▶ BRIEF:
Give a bare count of the lines with "whole" in the material below.
BEGIN RECORDS TO USE
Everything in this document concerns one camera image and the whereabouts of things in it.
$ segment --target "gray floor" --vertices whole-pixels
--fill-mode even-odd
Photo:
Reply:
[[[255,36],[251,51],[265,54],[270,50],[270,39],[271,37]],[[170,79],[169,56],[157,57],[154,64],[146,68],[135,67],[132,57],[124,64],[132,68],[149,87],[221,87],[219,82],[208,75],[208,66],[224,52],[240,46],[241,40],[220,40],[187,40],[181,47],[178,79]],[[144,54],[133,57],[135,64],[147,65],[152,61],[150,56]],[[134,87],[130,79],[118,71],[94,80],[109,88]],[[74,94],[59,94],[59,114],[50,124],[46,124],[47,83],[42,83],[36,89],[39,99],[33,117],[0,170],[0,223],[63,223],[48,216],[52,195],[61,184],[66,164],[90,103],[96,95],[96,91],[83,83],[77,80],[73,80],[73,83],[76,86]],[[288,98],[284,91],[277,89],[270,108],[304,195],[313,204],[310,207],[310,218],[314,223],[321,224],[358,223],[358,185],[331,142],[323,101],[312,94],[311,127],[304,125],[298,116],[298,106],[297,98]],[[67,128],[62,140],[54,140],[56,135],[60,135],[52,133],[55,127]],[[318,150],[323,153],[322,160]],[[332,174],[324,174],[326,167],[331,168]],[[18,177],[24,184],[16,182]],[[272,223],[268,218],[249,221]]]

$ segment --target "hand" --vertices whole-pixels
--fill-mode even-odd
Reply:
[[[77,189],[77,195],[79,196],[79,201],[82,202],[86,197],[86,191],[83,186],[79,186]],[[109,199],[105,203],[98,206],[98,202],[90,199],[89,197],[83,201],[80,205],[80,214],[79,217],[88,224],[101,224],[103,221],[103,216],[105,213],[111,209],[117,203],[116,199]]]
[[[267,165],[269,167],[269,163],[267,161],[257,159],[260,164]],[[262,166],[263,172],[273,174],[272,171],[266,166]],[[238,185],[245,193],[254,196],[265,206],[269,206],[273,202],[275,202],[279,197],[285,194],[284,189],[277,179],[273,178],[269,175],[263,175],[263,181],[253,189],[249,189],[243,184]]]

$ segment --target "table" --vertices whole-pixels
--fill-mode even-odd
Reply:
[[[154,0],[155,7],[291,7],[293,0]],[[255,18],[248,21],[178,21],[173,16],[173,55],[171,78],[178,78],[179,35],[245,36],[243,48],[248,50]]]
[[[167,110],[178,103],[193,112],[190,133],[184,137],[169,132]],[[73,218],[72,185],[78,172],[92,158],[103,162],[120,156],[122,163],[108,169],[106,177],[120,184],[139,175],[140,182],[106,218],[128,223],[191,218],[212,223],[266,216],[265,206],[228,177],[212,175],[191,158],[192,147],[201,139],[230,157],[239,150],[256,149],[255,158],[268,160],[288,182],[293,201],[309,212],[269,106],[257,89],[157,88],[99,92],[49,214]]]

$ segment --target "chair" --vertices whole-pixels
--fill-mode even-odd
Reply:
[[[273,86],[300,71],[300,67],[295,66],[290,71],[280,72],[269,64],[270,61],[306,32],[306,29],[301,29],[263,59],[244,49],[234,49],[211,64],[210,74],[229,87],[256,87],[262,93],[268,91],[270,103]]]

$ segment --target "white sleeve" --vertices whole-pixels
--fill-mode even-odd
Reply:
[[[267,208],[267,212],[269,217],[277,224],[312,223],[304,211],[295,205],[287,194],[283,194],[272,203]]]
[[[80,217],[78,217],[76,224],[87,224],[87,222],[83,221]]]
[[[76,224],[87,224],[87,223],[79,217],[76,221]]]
END RECORDS TO USE
BEGIN RECORDS TO USE
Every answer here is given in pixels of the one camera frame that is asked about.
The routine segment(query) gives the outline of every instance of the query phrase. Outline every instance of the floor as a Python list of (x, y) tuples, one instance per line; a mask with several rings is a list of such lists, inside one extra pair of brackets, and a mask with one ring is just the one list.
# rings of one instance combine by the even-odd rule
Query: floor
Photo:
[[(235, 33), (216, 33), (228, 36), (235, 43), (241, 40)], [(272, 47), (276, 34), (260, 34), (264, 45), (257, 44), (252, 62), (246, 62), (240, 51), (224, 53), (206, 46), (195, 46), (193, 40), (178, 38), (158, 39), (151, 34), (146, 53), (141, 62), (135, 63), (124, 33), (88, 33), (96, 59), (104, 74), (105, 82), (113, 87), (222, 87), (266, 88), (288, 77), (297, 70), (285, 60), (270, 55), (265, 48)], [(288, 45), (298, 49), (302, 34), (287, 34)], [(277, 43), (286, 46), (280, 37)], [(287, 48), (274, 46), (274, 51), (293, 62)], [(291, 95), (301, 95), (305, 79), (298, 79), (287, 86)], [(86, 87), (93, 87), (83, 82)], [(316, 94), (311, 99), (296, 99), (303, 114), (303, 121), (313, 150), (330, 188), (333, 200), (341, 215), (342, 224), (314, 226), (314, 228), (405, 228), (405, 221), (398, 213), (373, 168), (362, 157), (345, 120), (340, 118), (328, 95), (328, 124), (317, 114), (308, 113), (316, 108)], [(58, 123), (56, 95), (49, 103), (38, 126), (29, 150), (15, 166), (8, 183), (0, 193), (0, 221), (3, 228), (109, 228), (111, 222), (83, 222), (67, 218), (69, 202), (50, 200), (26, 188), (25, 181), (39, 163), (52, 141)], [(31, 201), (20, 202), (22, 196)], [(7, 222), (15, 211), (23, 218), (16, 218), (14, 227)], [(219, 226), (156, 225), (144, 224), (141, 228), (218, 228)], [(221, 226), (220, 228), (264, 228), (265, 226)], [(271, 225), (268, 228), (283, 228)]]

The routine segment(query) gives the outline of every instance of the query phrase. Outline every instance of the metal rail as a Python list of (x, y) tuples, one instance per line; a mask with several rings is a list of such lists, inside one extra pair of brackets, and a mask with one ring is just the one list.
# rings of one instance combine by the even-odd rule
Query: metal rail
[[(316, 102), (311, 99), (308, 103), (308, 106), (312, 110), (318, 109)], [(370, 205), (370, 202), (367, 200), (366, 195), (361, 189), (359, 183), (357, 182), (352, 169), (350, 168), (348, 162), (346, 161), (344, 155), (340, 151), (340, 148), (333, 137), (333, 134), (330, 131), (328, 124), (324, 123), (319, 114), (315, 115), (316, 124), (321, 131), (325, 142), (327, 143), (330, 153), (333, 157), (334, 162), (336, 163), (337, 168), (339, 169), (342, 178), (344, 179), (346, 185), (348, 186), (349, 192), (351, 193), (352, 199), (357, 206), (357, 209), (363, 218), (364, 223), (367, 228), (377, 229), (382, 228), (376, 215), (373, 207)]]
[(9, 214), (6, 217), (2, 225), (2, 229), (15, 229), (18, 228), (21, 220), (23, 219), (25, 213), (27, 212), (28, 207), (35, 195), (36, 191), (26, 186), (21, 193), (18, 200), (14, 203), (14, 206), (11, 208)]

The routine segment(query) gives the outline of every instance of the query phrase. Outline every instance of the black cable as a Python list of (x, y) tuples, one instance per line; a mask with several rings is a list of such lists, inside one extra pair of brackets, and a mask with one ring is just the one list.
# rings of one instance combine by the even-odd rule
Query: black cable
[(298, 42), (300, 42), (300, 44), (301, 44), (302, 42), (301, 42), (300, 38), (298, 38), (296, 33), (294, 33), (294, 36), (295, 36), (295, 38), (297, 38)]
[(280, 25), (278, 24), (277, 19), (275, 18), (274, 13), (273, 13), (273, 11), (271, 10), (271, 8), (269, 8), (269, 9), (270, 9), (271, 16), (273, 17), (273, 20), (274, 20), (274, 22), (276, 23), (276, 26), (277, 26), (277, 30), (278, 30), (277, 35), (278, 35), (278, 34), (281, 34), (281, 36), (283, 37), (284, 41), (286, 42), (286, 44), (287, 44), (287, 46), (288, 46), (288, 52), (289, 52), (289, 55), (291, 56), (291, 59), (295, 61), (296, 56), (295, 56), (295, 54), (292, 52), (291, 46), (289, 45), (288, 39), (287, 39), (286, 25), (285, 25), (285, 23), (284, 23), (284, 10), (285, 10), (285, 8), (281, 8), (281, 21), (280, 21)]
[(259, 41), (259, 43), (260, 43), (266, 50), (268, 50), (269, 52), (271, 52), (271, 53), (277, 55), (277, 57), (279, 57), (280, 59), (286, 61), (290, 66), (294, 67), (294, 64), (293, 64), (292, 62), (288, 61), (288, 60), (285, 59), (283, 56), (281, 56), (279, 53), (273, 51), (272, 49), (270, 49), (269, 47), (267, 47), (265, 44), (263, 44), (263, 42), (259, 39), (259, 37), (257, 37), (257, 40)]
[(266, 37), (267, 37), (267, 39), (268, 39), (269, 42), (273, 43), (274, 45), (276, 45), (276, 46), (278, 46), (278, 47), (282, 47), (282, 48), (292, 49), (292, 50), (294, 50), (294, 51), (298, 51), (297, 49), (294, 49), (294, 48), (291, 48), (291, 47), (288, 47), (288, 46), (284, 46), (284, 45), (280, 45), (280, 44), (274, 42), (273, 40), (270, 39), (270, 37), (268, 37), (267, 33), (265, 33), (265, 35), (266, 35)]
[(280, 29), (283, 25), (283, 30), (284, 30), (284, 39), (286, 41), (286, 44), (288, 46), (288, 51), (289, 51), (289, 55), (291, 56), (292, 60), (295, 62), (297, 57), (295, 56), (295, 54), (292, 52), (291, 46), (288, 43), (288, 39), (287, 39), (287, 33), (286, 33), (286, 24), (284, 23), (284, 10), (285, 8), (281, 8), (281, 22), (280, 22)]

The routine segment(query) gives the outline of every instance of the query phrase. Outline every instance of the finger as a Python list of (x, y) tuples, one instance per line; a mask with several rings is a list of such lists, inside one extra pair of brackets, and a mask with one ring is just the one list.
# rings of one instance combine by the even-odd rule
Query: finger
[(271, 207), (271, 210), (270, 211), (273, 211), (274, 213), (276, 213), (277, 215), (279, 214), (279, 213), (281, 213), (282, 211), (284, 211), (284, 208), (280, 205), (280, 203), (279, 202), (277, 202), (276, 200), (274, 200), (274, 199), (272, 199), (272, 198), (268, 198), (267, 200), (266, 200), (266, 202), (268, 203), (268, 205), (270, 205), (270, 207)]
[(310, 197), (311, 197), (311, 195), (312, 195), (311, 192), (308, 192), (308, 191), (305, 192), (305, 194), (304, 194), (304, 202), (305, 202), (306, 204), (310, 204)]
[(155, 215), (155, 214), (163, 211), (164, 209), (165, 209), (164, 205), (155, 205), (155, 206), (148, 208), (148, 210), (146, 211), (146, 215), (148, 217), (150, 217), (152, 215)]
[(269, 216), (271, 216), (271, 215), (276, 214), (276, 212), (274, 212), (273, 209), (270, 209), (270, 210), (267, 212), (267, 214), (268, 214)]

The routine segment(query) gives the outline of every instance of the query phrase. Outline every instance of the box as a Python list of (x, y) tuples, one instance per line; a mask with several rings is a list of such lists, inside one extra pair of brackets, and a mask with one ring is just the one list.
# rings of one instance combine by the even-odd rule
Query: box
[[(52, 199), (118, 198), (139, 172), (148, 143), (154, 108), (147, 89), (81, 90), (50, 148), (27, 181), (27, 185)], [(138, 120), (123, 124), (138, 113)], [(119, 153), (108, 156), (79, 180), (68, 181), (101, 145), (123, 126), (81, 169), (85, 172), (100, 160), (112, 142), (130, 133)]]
END RECORDS TO USE
▶ TASK ANSWER:
5